## Task details
In the data below, which lines hold "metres"? Copy every one.

## Supplied information
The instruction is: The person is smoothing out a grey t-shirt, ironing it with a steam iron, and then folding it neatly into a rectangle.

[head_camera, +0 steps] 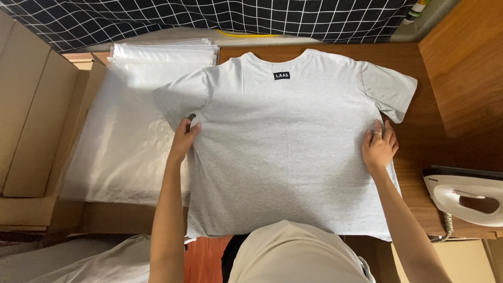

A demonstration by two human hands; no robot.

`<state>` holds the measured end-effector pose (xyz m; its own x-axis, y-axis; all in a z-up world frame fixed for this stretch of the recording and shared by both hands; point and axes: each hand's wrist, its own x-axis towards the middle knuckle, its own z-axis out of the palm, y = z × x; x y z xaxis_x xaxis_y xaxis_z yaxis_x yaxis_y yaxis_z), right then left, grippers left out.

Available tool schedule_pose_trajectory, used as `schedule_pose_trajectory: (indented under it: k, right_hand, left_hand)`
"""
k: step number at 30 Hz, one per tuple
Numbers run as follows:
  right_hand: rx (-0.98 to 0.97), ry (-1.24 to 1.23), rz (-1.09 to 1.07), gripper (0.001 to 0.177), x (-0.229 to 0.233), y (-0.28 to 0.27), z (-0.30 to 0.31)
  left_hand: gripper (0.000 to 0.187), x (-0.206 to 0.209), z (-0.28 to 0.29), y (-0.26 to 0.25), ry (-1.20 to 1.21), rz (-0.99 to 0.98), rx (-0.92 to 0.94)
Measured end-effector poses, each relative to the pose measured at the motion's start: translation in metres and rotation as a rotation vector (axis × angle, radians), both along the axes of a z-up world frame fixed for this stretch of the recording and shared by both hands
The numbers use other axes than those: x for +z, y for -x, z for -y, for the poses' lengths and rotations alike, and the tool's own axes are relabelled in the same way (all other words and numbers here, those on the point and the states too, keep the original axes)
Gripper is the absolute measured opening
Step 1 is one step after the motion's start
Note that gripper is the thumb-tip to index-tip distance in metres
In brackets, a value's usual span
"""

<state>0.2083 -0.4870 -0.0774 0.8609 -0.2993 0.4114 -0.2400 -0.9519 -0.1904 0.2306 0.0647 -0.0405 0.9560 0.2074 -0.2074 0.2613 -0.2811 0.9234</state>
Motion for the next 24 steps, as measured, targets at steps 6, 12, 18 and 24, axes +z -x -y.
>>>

## Task result
Measured end-effector poses, each relative to the pose measured at the motion's start: translation in metres and rotation as a rotation vector (axis × angle, radians), both along the axes of a z-up world frame fixed for this stretch of the recording and shared by both hands
Note that gripper is the thumb-tip to index-tip distance in metres

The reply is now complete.